トランプ政権予算教書、外交関連を大幅削減 与野党から批判
ワシントン(CNN) トランプ米政権は24日までに、2018会計年度(17年10月~18年9月)の予算教書を議会に提出した。国務省と国際開発局(USAID)の予算を約32%削減するとの案に対し、国際的な影響力の低下を懸念する声が上がっている。
トランプ政権はこの予算について、大統領の「米国第一」主義を反映し、「世界の安定と米国の繁栄」を実現する案だと説明した。
具体的には、外国の治安や経済成長を支援する事業、人道支援、災害援助といった予算のほか、国連など国際機関への拠出金が削減される。削減幅は人道支援事業で31%、国際保健事業で25%に上る。気候変動対策活動への拠出金は廃止される。
これに対し、下院外交委員会のエンゲル議員(民主党)は「外交と開発を二の次にする政策は米国の指導力を低下させ、国民の命を危険にさらし、ロシアや中国が空白を埋めることを許すことになる」と批判した。

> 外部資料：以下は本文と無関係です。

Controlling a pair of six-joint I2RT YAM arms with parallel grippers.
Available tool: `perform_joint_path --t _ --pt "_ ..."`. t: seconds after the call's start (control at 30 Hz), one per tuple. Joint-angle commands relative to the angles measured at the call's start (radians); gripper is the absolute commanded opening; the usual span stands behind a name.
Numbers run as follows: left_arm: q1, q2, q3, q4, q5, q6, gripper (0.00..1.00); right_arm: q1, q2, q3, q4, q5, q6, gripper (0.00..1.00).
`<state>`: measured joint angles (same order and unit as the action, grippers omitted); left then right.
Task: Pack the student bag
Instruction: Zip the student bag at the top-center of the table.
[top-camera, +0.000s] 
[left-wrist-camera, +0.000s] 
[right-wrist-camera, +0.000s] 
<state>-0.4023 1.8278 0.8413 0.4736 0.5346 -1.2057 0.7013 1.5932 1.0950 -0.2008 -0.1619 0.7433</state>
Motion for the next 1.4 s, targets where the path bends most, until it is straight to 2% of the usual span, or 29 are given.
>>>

上院外交委員会のカーディン議員(民主党)は、マティス国防長官が中央軍司令官を務めていた2013年、議会の公聴会で「国務省に十分な予算を割り当てなければ、私は結果的にもっと多くの弾薬を買わざるを得なくなる」と発言していたことを指摘。外交や開発支援の予算を削減することで、「世界は米国家と国民にとってさらに危険な場所になる」と主張した。
反対意見は野党だけにとどまらない。下院外交委員長のロイス議員(共和党)も「国務省と国際開発局の予算を大幅に削減すれば、米国の安全保障が脅かされる」と主張する。
共和党の重鎮、グラハム上院議員は先月、国務省予算を3割近く削減するとの方針に対し、「私の目の黒いうちにそんなことはさせない」と語っていた。